A revolutionary moment in the world's history is a time for revolutions, not for patching!
What has been the role of digital tools for mental health during the pandemic thus far, and how might it help health services identify challenges that are still to come?
The COVID-19 pandemic has been associated with a substantial amount of distress experienced by people both with and without a prior mental health diagnosis. However, the necessary restrictions of lockdown have limited physical access to mental health services. A study by Mansfield and colleagues published in The Lancet Digital Healthfound a substantial decrease in the number of primary care contacts for mental health conditions following the introduction of the first UK lockdown in March, 2020. This study highlights the need for alternative means of delivering mental health services.
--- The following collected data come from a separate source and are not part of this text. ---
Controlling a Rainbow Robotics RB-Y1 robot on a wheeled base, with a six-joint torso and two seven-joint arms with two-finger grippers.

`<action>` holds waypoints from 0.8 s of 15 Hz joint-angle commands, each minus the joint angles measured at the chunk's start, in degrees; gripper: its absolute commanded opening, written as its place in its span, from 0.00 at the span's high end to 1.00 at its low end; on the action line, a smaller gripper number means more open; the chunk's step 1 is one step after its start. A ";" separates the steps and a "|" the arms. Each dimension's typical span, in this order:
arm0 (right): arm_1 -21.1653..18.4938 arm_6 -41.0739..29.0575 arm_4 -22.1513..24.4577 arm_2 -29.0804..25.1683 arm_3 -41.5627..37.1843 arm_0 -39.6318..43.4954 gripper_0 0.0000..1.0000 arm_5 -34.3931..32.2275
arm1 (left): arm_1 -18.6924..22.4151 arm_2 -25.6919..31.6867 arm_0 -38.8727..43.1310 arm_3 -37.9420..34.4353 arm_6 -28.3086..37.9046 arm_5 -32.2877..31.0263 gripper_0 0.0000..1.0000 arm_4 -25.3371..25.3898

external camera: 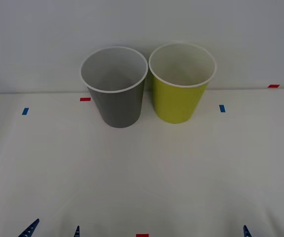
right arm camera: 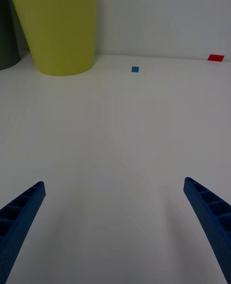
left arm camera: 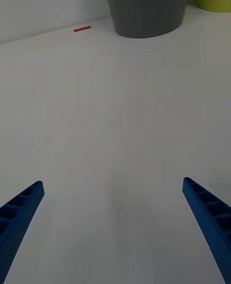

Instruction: Put cans in the gray bin and PET bottles in the light green bin.

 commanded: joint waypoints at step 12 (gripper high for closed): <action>0.00 0.00 0.00 0.00 0.00 0.00 0.00 0.00 | 0.00 0.00 0.00 0.00 0.00 0.00 0.00 0.00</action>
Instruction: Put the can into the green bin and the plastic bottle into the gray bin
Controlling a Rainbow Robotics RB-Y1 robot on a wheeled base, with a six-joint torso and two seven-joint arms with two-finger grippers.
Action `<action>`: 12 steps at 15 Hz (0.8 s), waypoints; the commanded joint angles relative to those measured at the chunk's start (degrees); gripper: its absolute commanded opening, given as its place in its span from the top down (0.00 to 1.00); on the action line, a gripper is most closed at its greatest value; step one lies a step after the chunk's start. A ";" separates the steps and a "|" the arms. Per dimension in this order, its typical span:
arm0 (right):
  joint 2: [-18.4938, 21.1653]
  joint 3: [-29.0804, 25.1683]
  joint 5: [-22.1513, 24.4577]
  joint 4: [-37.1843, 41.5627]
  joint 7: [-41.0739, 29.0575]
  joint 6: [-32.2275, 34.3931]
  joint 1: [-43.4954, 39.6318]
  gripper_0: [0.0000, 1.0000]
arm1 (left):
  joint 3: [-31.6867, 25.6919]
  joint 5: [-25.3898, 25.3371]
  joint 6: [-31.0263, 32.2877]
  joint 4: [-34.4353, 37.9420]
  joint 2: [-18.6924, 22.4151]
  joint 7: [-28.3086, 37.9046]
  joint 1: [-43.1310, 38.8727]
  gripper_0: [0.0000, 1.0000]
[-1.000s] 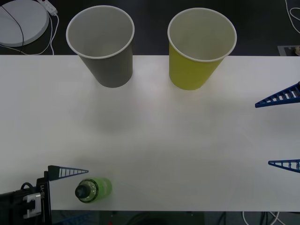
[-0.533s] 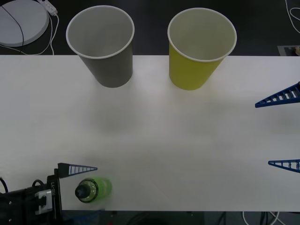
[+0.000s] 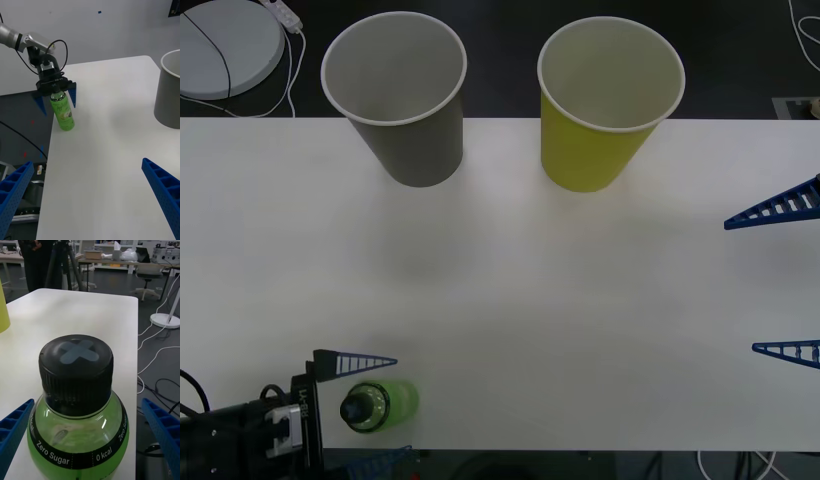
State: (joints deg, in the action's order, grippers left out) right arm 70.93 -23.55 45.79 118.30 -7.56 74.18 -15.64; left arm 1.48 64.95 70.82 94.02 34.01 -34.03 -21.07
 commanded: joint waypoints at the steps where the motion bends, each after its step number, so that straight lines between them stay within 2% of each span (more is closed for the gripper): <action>1: 0.00 0.00 0.00 0.00 0.00 0.00 0.00 0.00 | 0.01 -0.27 0.20 0.19 0.00 0.02 -0.02 1.00; 12: 0.00 0.00 0.00 0.00 0.00 0.00 0.00 0.00 | -1.04 -1.06 -0.68 2.48 0.09 2.13 -0.55 1.00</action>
State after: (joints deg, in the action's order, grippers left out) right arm 70.93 -23.55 45.79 118.30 -7.56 74.18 -15.64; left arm 0.80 63.95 70.40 95.97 34.03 -32.30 -21.34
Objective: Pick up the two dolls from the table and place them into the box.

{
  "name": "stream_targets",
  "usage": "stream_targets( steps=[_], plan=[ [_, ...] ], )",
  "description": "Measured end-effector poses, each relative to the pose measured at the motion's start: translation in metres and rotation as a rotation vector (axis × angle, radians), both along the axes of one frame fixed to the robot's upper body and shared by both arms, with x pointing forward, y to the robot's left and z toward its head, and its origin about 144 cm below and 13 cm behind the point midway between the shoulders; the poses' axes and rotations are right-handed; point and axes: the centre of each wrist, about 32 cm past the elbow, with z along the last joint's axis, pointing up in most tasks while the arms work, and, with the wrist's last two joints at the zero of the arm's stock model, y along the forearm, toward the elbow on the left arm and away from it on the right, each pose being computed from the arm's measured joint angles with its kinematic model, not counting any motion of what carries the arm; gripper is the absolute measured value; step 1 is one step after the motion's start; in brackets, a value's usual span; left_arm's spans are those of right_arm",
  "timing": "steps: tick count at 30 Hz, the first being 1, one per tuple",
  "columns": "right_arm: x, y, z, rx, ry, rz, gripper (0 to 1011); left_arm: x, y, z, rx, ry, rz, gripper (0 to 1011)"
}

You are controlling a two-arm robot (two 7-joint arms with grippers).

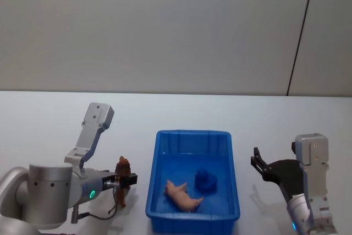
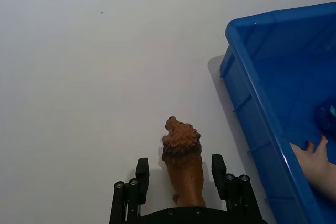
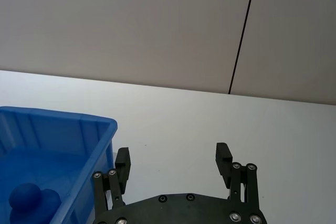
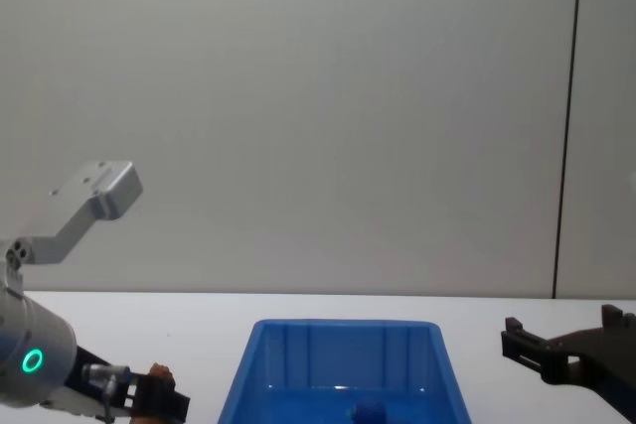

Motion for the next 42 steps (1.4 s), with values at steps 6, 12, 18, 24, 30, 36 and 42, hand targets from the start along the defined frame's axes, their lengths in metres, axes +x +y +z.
stream_targets(
  steps=[6,12,18,24,30,36,42],
  plan=[
    [0.0,0.0,0.0,0.0,0.0,0.0,1001,0.002,0.001,-0.005,-0.004,0.019,-0.003,600],
    [0.0,0.0,0.0,0.0,0.0,0.0,1001,0.004,0.001,-0.01,0.002,0.043,-0.004,416],
    [0.0,0.0,0.0,0.0,0.0,0.0,1001,0.004,0.0,-0.012,0.013,0.048,-0.009,357],
    [0.0,0.0,0.0,0.0,0.0,0.0,1001,0.003,-0.001,-0.012,0.029,0.038,-0.014,357],
    [0.0,0.0,0.0,0.0,0.0,0.0,1001,0.0,-0.003,-0.004,0.048,-0.016,-0.032,357],
    [0.0,0.0,0.0,0.0,0.0,0.0,1001,-0.002,-0.006,0.005,0.057,-0.078,-0.056,356],
    [0.0,0.0,0.0,0.0,0.0,0.0,1001,-0.005,-0.008,0.021,0.055,-0.171,-0.107,356]
  ],
)
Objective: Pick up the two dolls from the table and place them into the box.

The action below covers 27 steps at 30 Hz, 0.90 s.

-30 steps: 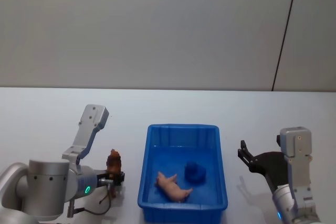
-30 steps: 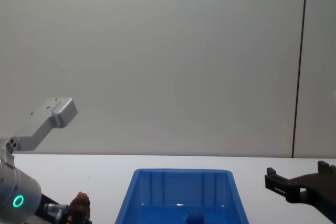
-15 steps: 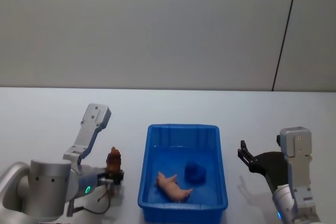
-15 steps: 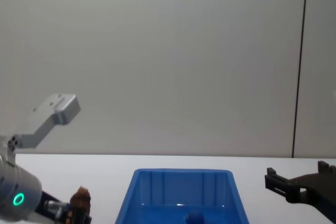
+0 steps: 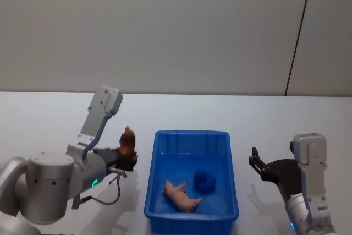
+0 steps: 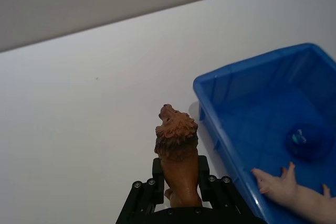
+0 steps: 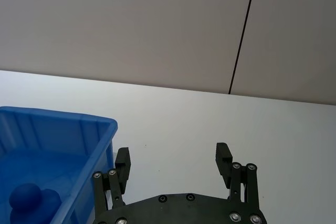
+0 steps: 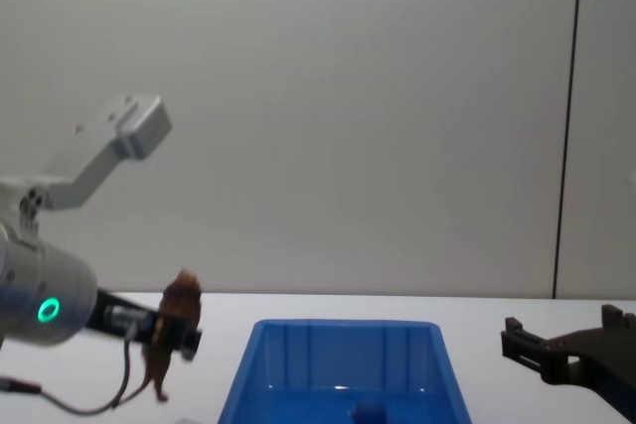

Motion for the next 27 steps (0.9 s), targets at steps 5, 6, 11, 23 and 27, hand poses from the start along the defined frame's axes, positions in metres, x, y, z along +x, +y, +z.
stream_targets(
  steps=[5,6,11,23,27],
  plan=[
    [0.0,0.0,0.0,0.0,0.0,0.0,1001,-0.001,-0.001,0.01,-0.014,-0.064,-0.051,357],
    [0.0,0.0,0.0,0.0,0.0,0.0,1001,-0.001,-0.001,0.011,-0.016,-0.075,-0.06,356],
    [0.0,0.0,0.0,0.0,0.0,0.0,1001,-0.001,-0.001,0.019,-0.047,-0.133,-0.127,356],
    [0.0,0.0,0.0,0.0,0.0,0.0,1001,0.006,0.002,0.027,-0.149,-0.224,-0.295,356],
    [0.0,0.0,0.0,0.0,0.0,0.0,1001,0.009,0.003,0.027,-0.192,-0.238,-0.351,378]
  ],
)
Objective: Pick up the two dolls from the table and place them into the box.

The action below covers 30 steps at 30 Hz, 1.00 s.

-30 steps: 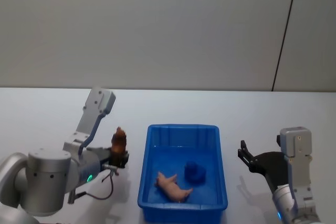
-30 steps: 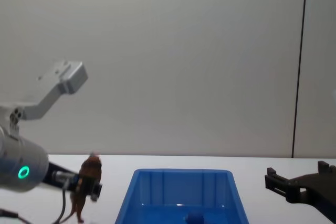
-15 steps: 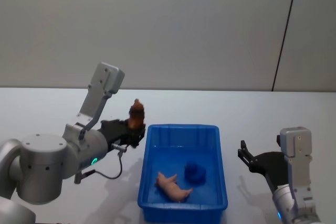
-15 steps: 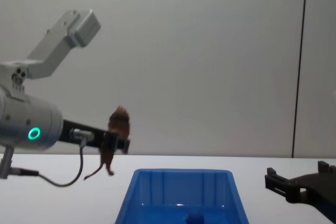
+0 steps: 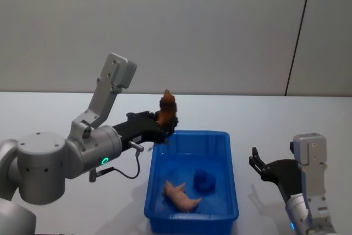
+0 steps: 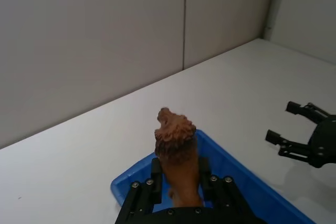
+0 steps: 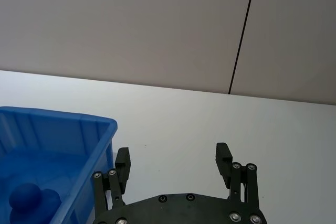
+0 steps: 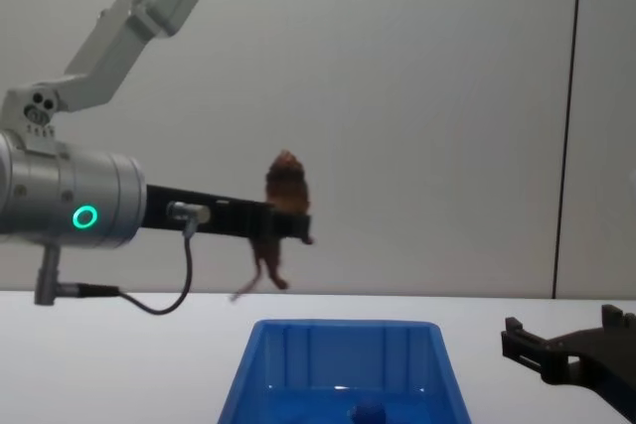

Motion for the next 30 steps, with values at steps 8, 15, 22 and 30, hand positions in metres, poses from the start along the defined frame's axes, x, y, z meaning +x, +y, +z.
stream_targets(
  steps=[8,15,22,30],
  plan=[
    [0.0,0.0,0.0,0.0,0.0,0.0,1001,0.009,0.001,-0.003,-0.083,-0.014,-0.134,598],
    [0.0,0.0,0.0,0.0,0.0,0.0,1001,0.018,0.0,-0.008,-0.15,-0.014,-0.242,839],
    [0.0,0.0,0.0,0.0,0.0,0.0,1001,0.029,-0.003,-0.013,-0.22,-0.011,-0.356,1001],
    [0.0,0.0,0.0,0.0,0.0,0.0,1001,0.038,-0.008,-0.02,-0.286,-0.008,-0.458,1001]
  ],
)
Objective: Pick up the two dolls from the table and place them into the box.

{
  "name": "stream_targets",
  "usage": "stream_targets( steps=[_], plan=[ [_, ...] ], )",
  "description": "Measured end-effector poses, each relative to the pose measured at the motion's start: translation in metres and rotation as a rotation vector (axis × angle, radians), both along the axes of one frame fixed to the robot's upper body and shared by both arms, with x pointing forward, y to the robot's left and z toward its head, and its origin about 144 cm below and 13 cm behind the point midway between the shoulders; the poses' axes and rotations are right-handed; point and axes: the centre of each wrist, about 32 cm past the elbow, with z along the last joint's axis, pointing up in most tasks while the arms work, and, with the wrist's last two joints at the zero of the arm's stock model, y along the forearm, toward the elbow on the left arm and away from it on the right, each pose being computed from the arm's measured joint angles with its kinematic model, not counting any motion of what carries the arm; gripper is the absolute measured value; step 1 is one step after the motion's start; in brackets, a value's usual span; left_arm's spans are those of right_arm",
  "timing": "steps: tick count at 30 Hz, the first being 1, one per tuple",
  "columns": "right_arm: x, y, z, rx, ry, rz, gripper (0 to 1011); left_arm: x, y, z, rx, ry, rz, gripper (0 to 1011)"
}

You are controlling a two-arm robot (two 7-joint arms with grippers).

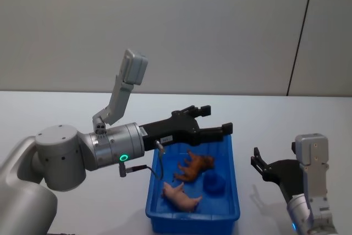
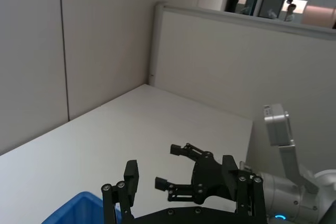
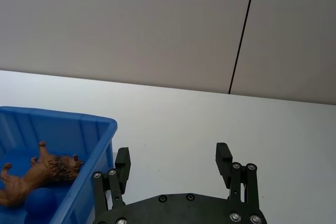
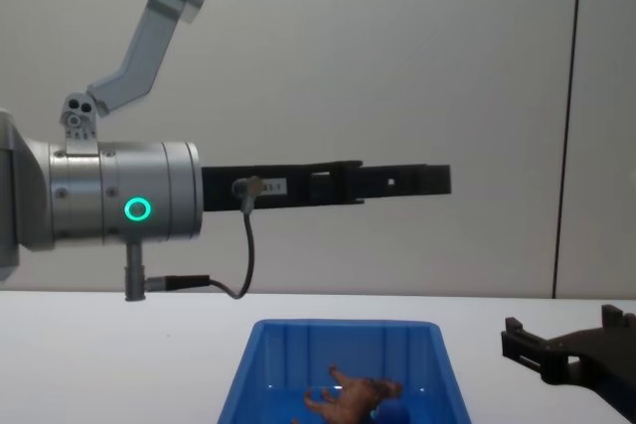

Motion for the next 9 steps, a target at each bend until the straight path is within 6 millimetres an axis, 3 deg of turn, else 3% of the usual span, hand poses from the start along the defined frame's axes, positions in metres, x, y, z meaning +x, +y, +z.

Many services have risen to the challenge. Indeed, WHO found that, of 130 countries surveyed, 91 (70%) have adopted telemedicine or teletherapy for MHPSS, and evidence suggests these remote consultations have been effective at improving and treating mental health conditions, including anxiety and substance abuse. However, the percentage of adoption varies considerably between countries, being less than 50% in the 15 low-income countries surveyed, because of limited resources. Additionally, patient uptake of remote consultations can differ across sociodemographic factors, being lower in non-White ethnicities and in people aged 65 years and older. This digital divide is also apparent in the use of mobile apps. There are approximately 20 000 consumer-available mobile apps for mental health, and while some are supported by evidence of efficacy, not all are designed to be inclusive. The move to digital services is a promising start, but there is more to do. Now is the time to address the digital divide, ensure equitable access across a diverse population, and identify groups for whom digital services are not preferable or feasible, and who should be prioritised for different models of service delivery.